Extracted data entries
__________

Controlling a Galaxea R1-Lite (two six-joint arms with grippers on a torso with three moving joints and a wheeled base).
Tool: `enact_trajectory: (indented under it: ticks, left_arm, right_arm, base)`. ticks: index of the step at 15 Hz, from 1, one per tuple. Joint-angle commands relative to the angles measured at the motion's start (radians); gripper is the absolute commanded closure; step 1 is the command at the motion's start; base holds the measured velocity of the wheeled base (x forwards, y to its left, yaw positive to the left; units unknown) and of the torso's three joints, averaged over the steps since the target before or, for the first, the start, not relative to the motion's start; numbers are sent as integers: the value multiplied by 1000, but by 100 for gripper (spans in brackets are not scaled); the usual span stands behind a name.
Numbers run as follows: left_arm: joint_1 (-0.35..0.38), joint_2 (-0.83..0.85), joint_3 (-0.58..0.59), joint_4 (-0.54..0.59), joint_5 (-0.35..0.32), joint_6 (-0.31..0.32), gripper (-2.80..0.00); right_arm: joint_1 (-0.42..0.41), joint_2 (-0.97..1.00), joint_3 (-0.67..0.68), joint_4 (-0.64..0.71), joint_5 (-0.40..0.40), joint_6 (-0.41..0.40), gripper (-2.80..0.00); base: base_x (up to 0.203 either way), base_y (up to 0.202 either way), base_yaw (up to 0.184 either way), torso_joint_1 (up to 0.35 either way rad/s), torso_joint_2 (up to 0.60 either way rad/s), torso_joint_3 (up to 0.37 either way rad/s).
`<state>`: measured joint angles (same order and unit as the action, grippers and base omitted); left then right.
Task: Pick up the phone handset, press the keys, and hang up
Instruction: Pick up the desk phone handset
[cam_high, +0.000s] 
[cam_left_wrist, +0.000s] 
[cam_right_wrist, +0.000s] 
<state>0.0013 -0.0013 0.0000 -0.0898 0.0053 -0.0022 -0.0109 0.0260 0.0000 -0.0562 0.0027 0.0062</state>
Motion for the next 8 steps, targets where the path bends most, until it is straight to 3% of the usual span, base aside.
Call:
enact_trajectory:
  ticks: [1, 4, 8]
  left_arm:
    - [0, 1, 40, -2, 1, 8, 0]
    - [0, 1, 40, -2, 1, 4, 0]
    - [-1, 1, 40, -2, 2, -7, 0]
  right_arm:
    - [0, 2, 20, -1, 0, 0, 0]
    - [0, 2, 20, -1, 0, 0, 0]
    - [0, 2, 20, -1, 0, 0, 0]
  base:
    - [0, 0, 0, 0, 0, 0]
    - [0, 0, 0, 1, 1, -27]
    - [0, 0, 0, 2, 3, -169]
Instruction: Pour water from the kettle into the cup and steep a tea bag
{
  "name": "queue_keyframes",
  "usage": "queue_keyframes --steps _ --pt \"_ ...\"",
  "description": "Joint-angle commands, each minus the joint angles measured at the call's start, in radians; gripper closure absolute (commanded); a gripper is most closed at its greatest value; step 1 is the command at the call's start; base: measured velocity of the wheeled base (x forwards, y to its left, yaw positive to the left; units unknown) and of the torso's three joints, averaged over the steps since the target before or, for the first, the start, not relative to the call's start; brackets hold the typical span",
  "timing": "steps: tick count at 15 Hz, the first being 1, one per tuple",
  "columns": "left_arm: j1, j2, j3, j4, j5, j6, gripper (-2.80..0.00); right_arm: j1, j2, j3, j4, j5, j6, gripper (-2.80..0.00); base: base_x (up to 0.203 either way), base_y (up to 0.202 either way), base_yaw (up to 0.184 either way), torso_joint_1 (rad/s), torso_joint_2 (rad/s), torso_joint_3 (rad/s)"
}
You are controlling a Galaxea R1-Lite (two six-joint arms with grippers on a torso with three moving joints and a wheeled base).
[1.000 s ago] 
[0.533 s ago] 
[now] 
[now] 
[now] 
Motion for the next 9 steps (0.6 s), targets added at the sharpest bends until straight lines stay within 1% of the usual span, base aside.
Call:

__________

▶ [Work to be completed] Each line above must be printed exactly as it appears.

▶ [Answer area]
Controlling a Galaxea R1-Lite (two six-joint arms with grippers on a torso with three moving joints and a wheeled base).
Tool: `enact_trajectory: (indented under it: ticks, left_arm, right_arm, base)`. ticks: index of the step at 15 Hz, from 1, one per tuple. Joint-angle commands relative to the angles measured at the motion's start (radians); gripper is the absolute commanded closure; step 1 is the command at the motion's start; base holds the measured velocity of the wheeled base (x forwards, y to its left, yaw positive to the left; units unknown) and of the torso's three joints, averaged over the steps since the target before or, for the first, the start, not relative to the motion's start; numbers are sent as integers: the value multiplied by 1000, but by 100 for gripper (spans in brackets are not scaled); the usual span stands behind a name.
Numbers run as follows: left_arm: joint_1 (-0.35..0.38), joint_2 (-0.83..0.85), joint_3 (-0.58..0.59), joint_4 (-0.54..0.59), joint_5 (-0.35..0.32), joint_6 (-0.31..0.32), gripper (-2.80..0.00); right_arm: joint_1 (-0.42..0.41), joint_2 (-0.97..1.00), joint_3 (-0.67..0.68), joint_4 (-0.64..0.71), joint_5 (-0.40..0.40), joint_6 (-0.41..0.40), gripper (-2.80..0.00); base: base_x (up to 0.203 either way), base_y (up to 0.202 either way), base_yaw (up to 0.184 either way), torso_joint_1 (up to 0.35 either way rad/s), torso_joint_2 (up to 0.60 either way rad/s), torso_joint_3 (up to 0.37 either way rad/s).
`<state>`: measured joint angles (same order and unit as the action, grippers and base omitted); left then right.
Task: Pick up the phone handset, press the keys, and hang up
Instruction: Pick up the desk phone handset
[cam_high, +0.000s] 
[cam_left_wrist, +0.000s] 
[cam_right_wrist, +0.000s] 
<state>0.0013 -0.0013 0.0000 -0.0898 0.0053 -0.0022 -0.0109 0.0260 0.0000 -0.0562 0.0027 0.0062</state>
Motion for the next 8 steps, targets where the path bends most, until it is straight to 3% of the usual span, base aside.
Call:
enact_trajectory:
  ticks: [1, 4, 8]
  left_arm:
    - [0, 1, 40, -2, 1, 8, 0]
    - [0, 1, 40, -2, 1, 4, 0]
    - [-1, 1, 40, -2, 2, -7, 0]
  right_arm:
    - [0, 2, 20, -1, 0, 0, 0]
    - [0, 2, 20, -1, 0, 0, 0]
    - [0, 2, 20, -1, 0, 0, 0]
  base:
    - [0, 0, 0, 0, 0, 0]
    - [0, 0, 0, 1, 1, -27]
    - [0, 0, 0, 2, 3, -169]
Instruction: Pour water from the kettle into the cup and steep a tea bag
{
  "name": "queue_keyframes",
  "usage": "queue_keyframes --steps _ --pt \"_ ...\"",
  "description": "Joint-angle commands, each minus the joint angles measured at the call's start, in radians; gripper closure absolute (commanded); a gripper is most closed at its greatest value; step 1 is the command at the call's start; base: measured velocity of the wheeled base (x forwards, y to its left, yaw positive to the left; units unknown) and of the torso's three joints, averaged over the steps since the target before or, for the first, the start, not relative to the call's start; brackets hold the typical span",
  "timing": "steps: tick count at 15 Hz, the first being 1, one per tuple",
  "columns": "left_arm: j1, j2, j3, j4, j5, j6, gripper (-2.80..0.00); right_arm: j1, j2, j3, j4, j5, j6, gripper (-2.80..0.00); base: base_x (up to 0.203 either way), base_y (up to 0.202 either way), base_yaw (up to 0.184 either way), torso_joint_1 (rad/s), torso_joint_2 (rad/s), torso_joint_3 (rad/s)"
}
You are controlling a Galaxea R1-Lite (two six-joint arms with grippers on a torso with three moving joints and a wheeled base).
[1.000 s ago] 
[0.533 s ago] 
[now] 
[now] 
[now] 
Motion for the next 9 steps (0.6 s), targets added at the sharpest bends until straight lines stay within 1% of the usual span, base aside.
Call:

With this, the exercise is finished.